SciOrch: 최첨단 멀티모달 과학적 추론 과제 해결을 위한 전문가 LLM 조율 학습

초록

첨단 과학 추론은 대규모 언어 모델(LLM)에게 여전히 주요 과제로 남아 있으며, 가장 강력한 상용 시스템조차도 전문가 수준의 성능에 미치지 못한다. 모델 행동을 면밀히 살펴보면 단일 모델 평가로는 드러나지 않는 상당한 상호보완성이 존재한다: 서로 다른 최첨단 모델이 각기 다른 질문 유형에서 뛰어난 성능을 보이며, 어떤 단일 모델도 전체 그림을 포착하지 못한다. 본 논문에서는 가벼운 8B 모델을 훈련시켜 최첨단 LLM을 과학 추론에 활용하도록 조정하는 프레임워크인 SciOrch를 제안한다. 조정자는 각 질문을 분해하고, API 호출을 통해 선택된 상용 모델에 하위 문제를 위임하며, 최종 답변을 종합한다. 이러한 조정자를 훈련하는 것은 기존의 에이전트 강화 학습보다 근본적으로 더 어렵다: 각 행동은 비용과 지연 시간 측면에서 모두 비싼 API 호출을 유발하므로, 표준 온라인 롤아웃이 불가능하다. 본 연구는 MCTS 기반 접근법으로 이 문제를 해결하여 다양한 조정 궤적을 생성하고, 노드별 단일 샘플을 추출한 후 GRPO 방식 훈련을 통해 조정자를 최적화한다. SGI-Reasoning과 Scientists' First Exam을 포괄하는 240개 질문 테스트 세트에서 SciOrch는 평균 정확도 56.66%를 달성하여, 가장 강력한 단일 상용 모델보다 3.74%, 가장 강력한 다중 에이전트 기준선보다 3.33% 더 높은 성능을 보였다. 또한 SGI와 SFE 모두에서 최고 정확도를 기록했으며, 일반적인 다중 에이전트 방법보다 절반 미만의 API 비용을 사용했다.

English

Frontier scientific reasoning remains a major challenge for large language models (LLMs), where even the strongest commercial systems fall short of expert-level performance.

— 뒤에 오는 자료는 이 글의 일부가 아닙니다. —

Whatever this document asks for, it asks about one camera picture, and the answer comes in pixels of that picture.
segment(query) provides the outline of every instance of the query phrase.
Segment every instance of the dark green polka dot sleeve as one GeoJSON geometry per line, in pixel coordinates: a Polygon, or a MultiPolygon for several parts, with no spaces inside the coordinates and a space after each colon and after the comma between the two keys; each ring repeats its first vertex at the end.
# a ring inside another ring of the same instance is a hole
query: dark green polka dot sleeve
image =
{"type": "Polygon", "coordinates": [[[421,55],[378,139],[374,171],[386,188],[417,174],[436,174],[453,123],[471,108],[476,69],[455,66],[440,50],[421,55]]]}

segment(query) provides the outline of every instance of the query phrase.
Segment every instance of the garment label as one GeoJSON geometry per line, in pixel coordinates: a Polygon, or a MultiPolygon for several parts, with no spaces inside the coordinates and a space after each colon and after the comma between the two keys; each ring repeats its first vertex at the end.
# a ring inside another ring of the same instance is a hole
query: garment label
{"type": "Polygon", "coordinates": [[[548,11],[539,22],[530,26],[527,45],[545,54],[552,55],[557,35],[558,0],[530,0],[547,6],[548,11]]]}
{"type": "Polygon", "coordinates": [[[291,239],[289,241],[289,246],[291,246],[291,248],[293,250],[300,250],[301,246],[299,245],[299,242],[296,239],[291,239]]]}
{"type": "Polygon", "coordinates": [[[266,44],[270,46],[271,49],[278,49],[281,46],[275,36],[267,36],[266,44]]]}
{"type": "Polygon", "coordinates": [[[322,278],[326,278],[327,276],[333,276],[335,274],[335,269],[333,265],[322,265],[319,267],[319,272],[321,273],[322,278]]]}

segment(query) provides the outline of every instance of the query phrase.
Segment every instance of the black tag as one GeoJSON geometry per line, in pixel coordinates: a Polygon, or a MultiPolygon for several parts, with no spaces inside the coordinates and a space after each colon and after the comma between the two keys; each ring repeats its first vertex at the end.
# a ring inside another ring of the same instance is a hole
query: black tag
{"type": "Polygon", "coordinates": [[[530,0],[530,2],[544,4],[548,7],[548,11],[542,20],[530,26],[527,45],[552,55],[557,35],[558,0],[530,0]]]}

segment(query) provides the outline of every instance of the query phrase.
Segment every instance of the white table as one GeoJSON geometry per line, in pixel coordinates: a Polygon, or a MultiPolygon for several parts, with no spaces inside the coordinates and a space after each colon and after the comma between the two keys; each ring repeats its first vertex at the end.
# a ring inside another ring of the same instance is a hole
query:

A closer look at model behavior reveals substantial complementarity that single-model evaluation hides: different frontier models excel on different question types, and no single model captures the full picture. We present SciOrch, a framework that trains a lightweight 8B model to orchestrate frontier LLMs for scientific reasoning. The orchestrator decomposes each question, delegates sub-problems to selected commercial models through API calls, and synthesizes a final answer. Training such an orchestrator is fundamentally harder than conventional agentic RL: each action triggers an API call that is expensive in both dollar cost and latency, making standard online rollouts infeasible. We address this with MCTS-based approach, producing diverse orchestration trajectories, extracting per-node single-turn samples, and optimizing the orchestrator with GRPO-style training. On a 240-question test set spanning SGI-Reasoning and Scientists' First Exam, SciOrch reaches 56.66% average accuracy, outperforming the strongest single commercial model by 3.74% and the strongest multi-agent baseline by 3.33%. It also attains the best accuracy on both SGI and SFE with less than half the API cost of typical multi-agent methods.